Plaintiffs, approximately 100 migrant farmworkers ("migrant
workers" or "workers"), instituted this consolidated action
under the Fair Labor Standards Act of 1938, as amended,
29 U.S.C. § 201 et seq. (1988) ("FLSA"), against defendants, six
farm owners in Orange County, New York ("owners").*fn1 The
workers seek to recover "rent" deducted from their wages by the
owners for the on-site housing which the owners provided during
the 1978-83 growing seasons. The workers argue that in
deducting the "rent" from their wages, the owners violated the
minimum wage provisions of the FLSA. See
29 U.S.C. § 206.*fn2
In a prior decision, the court stayed the proceedings in this
case, pending an administrative hearing before an
Administrative Law Judge ("ALJ") and a final determination by
the United States Department of Labor's Wages and Hour
Administrator ("Administrator"). See Soler v. G & U, Inc.,
477 F. Supp. 102 (S.D.N.Y. 1979). In November 1983, the
Administrator issued his final decision, in which he found,
inter alia, that the on-site housing was primarily for the
benefit of the workers rather than the owners, and that its
fair rental value was therefore deductible from the workers'
wages. Administrator's Decision, Exh. E to Plaintiffs' Notice
of Motion for Partial Summary Judgment ("Plaintiffs' Notice of
Motion"). Thereafter, the workers and the owners sought
judicial review of the Administrator's decision under the
Administrative Procedure Act, 5 U.S.C. § 706(2) (1988) ("APA"),
and cross-moved for summary judgment pursuant to Fed.R.Civ.P.

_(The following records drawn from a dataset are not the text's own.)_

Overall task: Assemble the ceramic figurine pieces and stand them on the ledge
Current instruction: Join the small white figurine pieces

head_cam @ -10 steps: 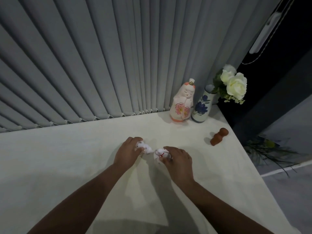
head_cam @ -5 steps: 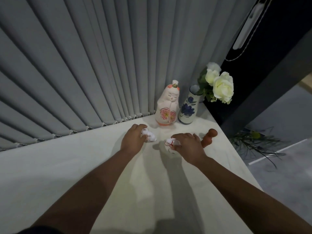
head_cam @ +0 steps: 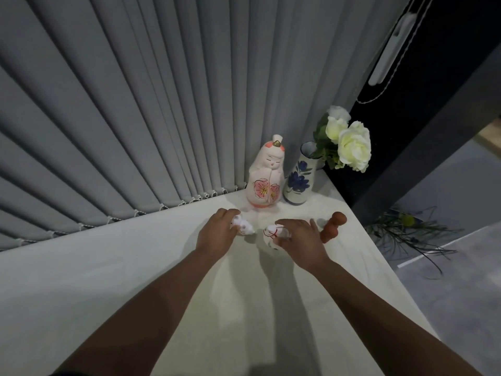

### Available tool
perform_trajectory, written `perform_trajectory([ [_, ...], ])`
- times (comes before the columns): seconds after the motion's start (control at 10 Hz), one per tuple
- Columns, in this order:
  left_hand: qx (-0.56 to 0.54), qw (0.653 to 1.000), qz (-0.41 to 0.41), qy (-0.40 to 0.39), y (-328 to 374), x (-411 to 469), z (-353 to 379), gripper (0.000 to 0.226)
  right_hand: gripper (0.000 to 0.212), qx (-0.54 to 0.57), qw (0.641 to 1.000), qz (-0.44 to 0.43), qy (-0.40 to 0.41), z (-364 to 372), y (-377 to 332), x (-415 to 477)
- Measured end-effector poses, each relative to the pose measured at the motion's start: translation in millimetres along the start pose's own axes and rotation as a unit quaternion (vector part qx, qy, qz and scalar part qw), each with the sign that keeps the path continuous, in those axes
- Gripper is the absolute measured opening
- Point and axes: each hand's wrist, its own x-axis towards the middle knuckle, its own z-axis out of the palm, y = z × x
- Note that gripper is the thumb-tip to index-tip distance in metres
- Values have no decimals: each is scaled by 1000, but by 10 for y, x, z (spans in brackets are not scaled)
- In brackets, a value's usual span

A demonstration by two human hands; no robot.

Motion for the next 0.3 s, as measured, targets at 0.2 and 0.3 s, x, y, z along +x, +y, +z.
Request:
perform_trajectory([
  [0.2, 46, 999, 17, -16, 71, -142, -132, 56, 49, -13, 1000, -3, -15, -75, -46, -36],
  [0.3, 46, 999, 18, 13, 183, -246, -226, 60, 59, -43, 999, -7, 28, -63, -55, -173],
])
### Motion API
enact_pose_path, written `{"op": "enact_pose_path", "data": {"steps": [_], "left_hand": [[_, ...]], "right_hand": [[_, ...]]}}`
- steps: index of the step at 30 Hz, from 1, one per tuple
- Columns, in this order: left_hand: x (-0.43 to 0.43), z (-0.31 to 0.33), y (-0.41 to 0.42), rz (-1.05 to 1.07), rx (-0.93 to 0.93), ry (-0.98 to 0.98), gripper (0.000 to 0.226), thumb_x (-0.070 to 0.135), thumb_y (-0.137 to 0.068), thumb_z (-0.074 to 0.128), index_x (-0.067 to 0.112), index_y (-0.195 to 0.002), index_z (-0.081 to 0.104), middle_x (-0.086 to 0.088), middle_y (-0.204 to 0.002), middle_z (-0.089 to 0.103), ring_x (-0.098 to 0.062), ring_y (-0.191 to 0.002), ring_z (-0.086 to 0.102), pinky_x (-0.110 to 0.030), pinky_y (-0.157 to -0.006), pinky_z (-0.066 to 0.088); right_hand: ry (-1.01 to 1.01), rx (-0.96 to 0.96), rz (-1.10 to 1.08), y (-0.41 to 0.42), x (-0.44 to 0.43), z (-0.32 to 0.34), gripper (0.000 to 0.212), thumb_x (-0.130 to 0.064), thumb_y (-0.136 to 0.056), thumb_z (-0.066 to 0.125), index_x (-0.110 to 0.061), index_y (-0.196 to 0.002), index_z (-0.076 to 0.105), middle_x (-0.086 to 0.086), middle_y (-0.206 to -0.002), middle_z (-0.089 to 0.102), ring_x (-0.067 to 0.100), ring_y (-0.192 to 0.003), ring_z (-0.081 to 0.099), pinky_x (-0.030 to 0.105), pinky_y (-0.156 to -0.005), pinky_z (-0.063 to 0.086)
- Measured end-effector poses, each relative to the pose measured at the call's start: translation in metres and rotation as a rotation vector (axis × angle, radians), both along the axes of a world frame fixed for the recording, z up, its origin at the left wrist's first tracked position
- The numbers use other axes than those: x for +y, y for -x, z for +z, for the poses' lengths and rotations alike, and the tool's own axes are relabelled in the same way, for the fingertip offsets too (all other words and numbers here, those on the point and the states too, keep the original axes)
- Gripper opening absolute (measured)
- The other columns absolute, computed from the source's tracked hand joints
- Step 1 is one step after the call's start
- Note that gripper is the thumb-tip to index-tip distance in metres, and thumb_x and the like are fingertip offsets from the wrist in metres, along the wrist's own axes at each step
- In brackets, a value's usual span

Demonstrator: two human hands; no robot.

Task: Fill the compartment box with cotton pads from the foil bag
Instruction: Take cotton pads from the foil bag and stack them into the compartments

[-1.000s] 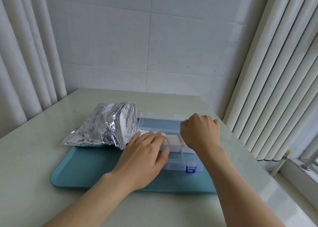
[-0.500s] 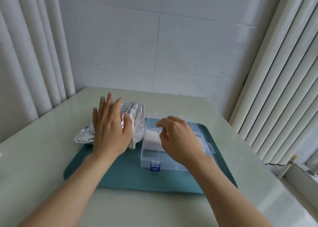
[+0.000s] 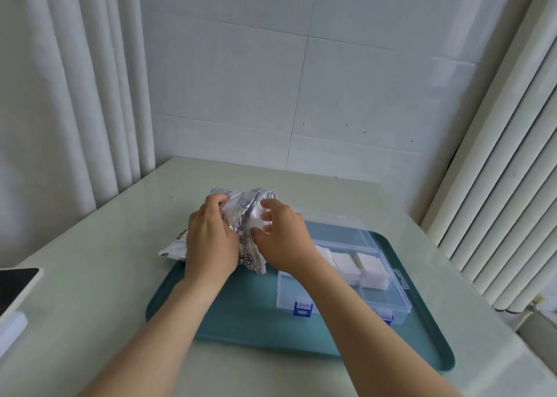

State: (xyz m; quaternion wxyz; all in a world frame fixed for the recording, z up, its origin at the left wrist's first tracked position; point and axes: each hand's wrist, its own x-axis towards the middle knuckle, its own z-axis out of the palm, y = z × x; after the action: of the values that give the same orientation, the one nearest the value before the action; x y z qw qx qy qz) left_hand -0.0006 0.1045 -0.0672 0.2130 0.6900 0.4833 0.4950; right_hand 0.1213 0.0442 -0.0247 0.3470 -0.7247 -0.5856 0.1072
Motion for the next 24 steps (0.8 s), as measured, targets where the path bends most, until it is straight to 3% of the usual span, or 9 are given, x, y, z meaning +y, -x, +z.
{"op": "enact_pose_path", "data": {"steps": [2, 4, 5, 7, 8, 10, 14, 20, 24], "left_hand": [[0.003, -0.002, 0.001, -0.001, -0.002, -0.011, 0.046, -0.015, -0.093, 0.045, 0.004, -0.133, 0.058, -0.02, -0.12, 0.068, -0.041, -0.113, 0.055, -0.034, -0.084, 0.036], [0.002, -0.002, 0.0, -0.011, -0.011, -0.007, 0.042, -0.012, -0.095, 0.045, 0.003, -0.133, 0.058, -0.02, -0.122, 0.067, -0.042, -0.113, 0.054, -0.035, -0.084, 0.036], [0.002, -0.003, -0.001, -0.017, -0.018, -0.005, 0.04, -0.01, -0.097, 0.045, 0.004, -0.133, 0.058, -0.02, -0.123, 0.067, -0.042, -0.113, 0.054, -0.036, -0.084, 0.036], [0.003, -0.005, -0.002, -0.029, -0.026, -0.019, 0.035, -0.004, -0.102, 0.044, 0.005, -0.132, 0.058, -0.019, -0.126, 0.066, -0.042, -0.113, 0.053, -0.036, -0.086, 0.036], [0.003, -0.005, -0.003, -0.033, -0.027, -0.026, 0.032, 0.002, -0.104, 0.043, 0.006, -0.132, 0.058, -0.018, -0.127, 0.066, -0.041, -0.115, 0.052, -0.036, -0.088, 0.036], [0.003, -0.005, -0.004, -0.038, -0.013, -0.052, 0.031, 0.016, -0.107, 0.041, 0.009, -0.133, 0.059, -0.015, -0.13, 0.064, -0.039, -0.12, 0.051, -0.037, -0.094, 0.037], [0.001, -0.006, -0.004, -0.114, 0.071, -0.181, 0.051, 0.046, -0.103, 0.036, 0.015, -0.138, 0.058, -0.005, -0.141, 0.058, -0.028, -0.141, 0.047, -0.048, -0.115, 0.038], [0.003, -0.009, -0.005, -0.111, 0.141, -0.154, 0.06, 0.058, -0.1, 0.032, 0.022, -0.143, 0.052, -0.004, -0.147, 0.051, -0.031, -0.14, 0.045, -0.056, -0.113, 0.039], [0.001, -0.009, -0.006, -0.111, 0.162, -0.17, 0.057, 0.06, -0.1, 0.034, 0.022, -0.139, 0.051, -0.002, -0.142, 0.05, -0.03, -0.14, 0.045, -0.057, -0.111, 0.041]], "right_hand": [[0.034, 0.021, 0.003, 0.002, 0.007, -0.002, 0.056, -0.015, -0.099, 0.061, -0.011, -0.153, 0.044, 0.013, -0.124, 0.067, 0.029, -0.119, 0.061, 0.031, -0.093, 0.045], [0.033, 0.014, -0.015, 0.003, 0.011, -0.003, 0.046, -0.014, -0.099, 0.058, -0.011, -0.145, 0.054, 0.012, -0.121, 0.069, 0.029, -0.119, 0.06, 0.03, -0.091, 0.046], [0.01, 0.014, -0.034, 0.004, 0.012, -0.003, 0.038, -0.012, -0.098, 0.058, -0.01, -0.136, 0.062, 0.011, -0.118, 0.071, 0.029, -0.117, 0.061, 0.033, -0.093, 0.05], [-0.036, -0.036, -0.072, 0.003, 0.014, -0.005, 0.019, -0.008, -0.094, 0.058, -0.008, -0.102, 0.075, 0.009, -0.096, 0.075, 0.028, -0.093, 0.064, 0.04, -0.088, 0.055], [-0.05, -0.088, -0.094, 0.003, 0.015, -0.005, 0.018, -0.007, -0.091, 0.057, -0.006, -0.084, 0.074, 0.01, -0.081, 0.073, 0.027, -0.077, 0.058, 0.044, -0.082, 0.056], [-0.071, -0.139, -0.125, 0.004, 0.016, -0.005, 0.022, -0.007, -0.084, 0.054, -0.007, -0.07, 0.07, 0.011, -0.067, 0.068, 0.026, -0.065, 0.05, 0.045, -0.072, 0.058], [-0.08, -0.16, -0.15, 0.006, 0.01, -0.002, 0.019, -0.017, -0.082, 0.055, -0.009, -0.077, 0.072, 0.01, -0.076, 0.073, 0.036, -0.081, 0.065, 0.045, -0.066, 0.061], [-0.088, -0.181, -0.218, 0.004, 0.004, 0.003, 0.016, -0.02, -0.085, 0.059, -0.013, -0.081, 0.072, 0.006, -0.078, 0.072, 0.033, -0.08, 0.067, 0.04, -0.066, 0.06], [-0.126, -0.075, -0.235, 0.003, 0.003, 0.006, 0.012, -0.019, -0.09, 0.053, -0.014, -0.088, 0.063, 0.005, -0.081, 0.068, 0.031, -0.079, 0.061, 0.038, -0.065, 0.055]]}}
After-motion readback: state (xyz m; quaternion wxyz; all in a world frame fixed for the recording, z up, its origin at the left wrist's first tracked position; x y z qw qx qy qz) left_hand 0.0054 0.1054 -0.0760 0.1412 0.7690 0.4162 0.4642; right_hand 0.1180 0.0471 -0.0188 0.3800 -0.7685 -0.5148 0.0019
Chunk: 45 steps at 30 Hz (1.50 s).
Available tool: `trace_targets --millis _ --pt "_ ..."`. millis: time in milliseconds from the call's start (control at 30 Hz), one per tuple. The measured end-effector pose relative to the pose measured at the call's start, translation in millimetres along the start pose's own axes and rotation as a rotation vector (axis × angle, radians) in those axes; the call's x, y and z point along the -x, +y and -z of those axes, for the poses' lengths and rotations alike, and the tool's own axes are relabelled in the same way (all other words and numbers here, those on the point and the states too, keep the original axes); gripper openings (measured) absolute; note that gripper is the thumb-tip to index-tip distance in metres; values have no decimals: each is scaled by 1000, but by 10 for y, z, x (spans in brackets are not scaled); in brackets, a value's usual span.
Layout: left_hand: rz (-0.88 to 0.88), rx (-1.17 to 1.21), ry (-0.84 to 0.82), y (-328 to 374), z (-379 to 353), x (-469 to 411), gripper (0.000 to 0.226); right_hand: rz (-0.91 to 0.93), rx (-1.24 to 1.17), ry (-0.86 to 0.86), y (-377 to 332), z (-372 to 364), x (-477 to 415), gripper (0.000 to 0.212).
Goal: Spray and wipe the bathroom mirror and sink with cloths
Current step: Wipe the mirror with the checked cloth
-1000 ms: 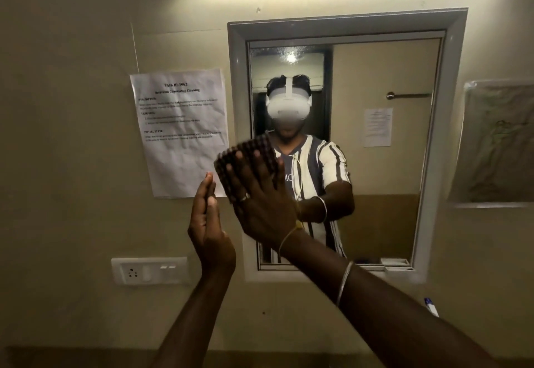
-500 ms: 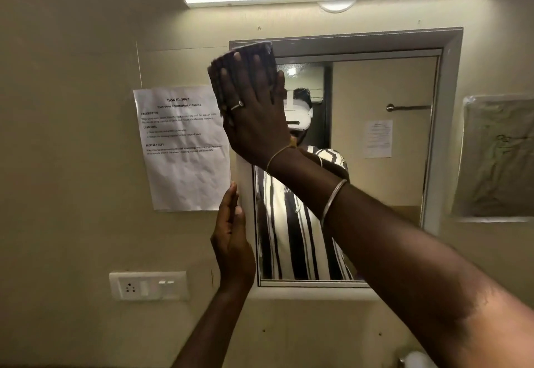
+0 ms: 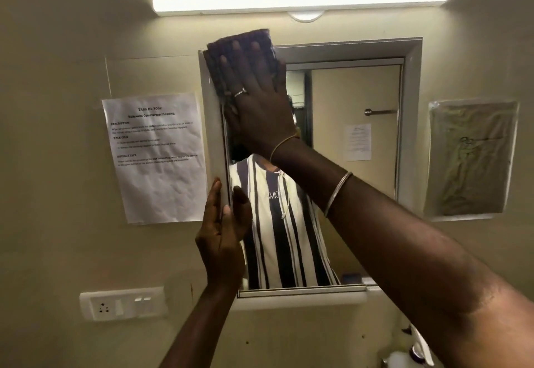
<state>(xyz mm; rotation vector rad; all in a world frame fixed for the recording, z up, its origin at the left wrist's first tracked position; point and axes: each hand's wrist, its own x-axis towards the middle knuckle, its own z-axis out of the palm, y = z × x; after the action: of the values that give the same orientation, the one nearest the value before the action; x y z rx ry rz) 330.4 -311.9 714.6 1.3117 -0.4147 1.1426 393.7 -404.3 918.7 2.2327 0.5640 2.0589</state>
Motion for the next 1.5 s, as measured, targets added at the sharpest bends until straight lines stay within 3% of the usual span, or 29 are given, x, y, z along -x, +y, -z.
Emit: trace_targets --millis 667,1000,1500 --pt "-119 -154 39 -162 -164 60 51 -201 165 110 1797 463 674 70" --pt "-173 -136 -14 -230 -116 103 51 -358 132 65 1952 541 1075 73" --pt "-164 -149 -85 -331 -62 520 48 -341 -27 -121 1695 633 2655 71"
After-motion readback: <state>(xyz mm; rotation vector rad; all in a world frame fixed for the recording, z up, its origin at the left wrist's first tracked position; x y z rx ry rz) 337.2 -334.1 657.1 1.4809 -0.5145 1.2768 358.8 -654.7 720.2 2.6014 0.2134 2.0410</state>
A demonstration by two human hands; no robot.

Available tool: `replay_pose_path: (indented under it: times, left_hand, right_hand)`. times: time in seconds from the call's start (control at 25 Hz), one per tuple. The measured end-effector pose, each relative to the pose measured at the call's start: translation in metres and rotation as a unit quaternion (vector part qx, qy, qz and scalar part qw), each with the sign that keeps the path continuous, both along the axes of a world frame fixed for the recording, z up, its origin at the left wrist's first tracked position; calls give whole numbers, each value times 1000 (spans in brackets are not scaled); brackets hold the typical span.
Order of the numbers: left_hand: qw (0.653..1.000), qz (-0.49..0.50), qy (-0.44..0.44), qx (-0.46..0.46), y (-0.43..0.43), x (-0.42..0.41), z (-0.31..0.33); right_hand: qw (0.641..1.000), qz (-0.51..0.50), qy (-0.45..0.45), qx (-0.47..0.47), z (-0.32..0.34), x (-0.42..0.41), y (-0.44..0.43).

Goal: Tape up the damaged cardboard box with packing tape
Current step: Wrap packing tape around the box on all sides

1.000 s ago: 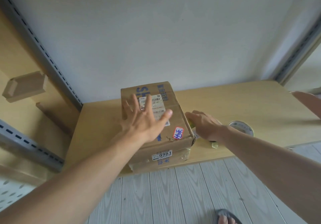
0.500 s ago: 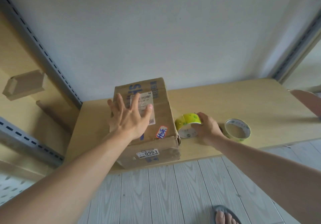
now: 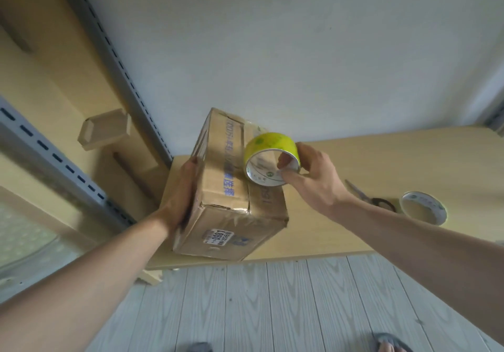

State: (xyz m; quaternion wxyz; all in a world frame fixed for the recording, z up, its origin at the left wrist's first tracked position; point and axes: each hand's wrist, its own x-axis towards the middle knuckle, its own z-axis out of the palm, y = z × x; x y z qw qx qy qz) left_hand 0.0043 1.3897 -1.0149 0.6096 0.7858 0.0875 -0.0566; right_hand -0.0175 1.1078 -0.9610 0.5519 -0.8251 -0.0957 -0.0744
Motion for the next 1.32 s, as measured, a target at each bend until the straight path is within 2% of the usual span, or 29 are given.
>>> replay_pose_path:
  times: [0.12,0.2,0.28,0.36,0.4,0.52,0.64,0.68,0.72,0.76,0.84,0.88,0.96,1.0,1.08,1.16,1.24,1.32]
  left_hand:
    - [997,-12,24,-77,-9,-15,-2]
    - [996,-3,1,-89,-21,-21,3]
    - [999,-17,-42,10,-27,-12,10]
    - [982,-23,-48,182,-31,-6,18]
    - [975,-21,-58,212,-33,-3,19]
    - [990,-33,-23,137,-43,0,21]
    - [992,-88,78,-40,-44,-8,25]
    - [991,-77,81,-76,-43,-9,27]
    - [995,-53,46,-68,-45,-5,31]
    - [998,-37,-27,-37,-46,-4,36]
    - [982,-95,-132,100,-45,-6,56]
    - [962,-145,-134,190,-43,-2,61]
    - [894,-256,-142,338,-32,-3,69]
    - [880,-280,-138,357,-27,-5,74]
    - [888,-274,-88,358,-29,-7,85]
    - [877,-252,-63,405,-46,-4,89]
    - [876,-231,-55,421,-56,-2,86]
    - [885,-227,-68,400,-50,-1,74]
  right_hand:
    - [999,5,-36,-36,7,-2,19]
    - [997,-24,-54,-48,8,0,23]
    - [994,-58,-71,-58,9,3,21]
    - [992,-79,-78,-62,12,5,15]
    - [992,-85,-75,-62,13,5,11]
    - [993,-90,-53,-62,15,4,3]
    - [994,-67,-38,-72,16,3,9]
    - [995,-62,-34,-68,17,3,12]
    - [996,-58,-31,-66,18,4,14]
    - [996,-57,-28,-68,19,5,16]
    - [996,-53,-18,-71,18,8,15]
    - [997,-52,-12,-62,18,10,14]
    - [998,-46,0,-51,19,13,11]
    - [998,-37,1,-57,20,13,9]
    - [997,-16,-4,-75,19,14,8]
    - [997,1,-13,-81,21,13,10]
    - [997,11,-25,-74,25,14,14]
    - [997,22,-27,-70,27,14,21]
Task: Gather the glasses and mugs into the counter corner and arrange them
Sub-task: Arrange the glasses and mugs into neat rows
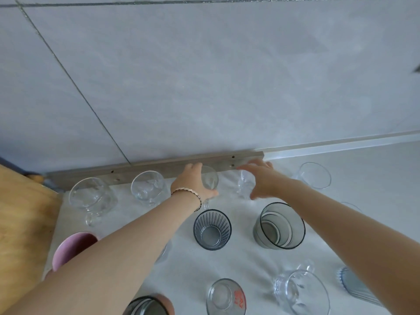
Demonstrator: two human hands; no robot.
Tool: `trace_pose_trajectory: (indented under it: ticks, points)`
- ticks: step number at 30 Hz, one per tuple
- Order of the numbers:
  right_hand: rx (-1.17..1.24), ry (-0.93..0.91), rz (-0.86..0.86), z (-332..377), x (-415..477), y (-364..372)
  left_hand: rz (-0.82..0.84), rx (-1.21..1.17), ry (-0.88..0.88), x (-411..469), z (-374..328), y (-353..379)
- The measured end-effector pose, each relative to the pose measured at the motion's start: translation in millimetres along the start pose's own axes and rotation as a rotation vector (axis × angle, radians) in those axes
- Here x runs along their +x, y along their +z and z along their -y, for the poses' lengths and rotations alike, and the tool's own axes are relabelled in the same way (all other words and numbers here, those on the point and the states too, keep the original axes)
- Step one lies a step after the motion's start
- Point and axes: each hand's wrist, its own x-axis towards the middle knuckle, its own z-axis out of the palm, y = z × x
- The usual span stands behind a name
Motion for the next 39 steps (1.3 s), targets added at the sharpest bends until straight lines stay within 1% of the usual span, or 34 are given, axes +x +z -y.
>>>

This court found that the housing provided to the migrant
workers was primarily for the benefit and convenience of the
owners, and that, therefore, its costs could not be included as
"wages" under § 203(m) of the FLSA.*fn3 After concluding
that the Administrator failed to consider all the relevant
factors, this court set aside — as arbitrary and capricious —
his determination that the housing was primarily for the
benefit of the workers, and granted summary judgment in favor
of the plaintiffs. Soler v. G & U, Inc., 615 F. Supp. 736
(S.D.N.Y. 1985). The Second Circuit reversed, finding that this
court had exceeded the scope of its review authority under the
APA, and that the Administrator's decision was not arbitrary
and capricious. The case was remanded for this court "to review
the Administrator's determinations relating to the fair rental
value of the housing facilities." Soler v. G & U, Inc.,
833 F.2d 1104, 1105, 1111 (2d Cir. 1987), cert. denied,
488 U.S. 832, 109 S.Ct. 88, 102 L.Ed.2d 64 (1988). Once again, the
migrant workers and the owners have cross-moved for summary
judgment based on the administrative record.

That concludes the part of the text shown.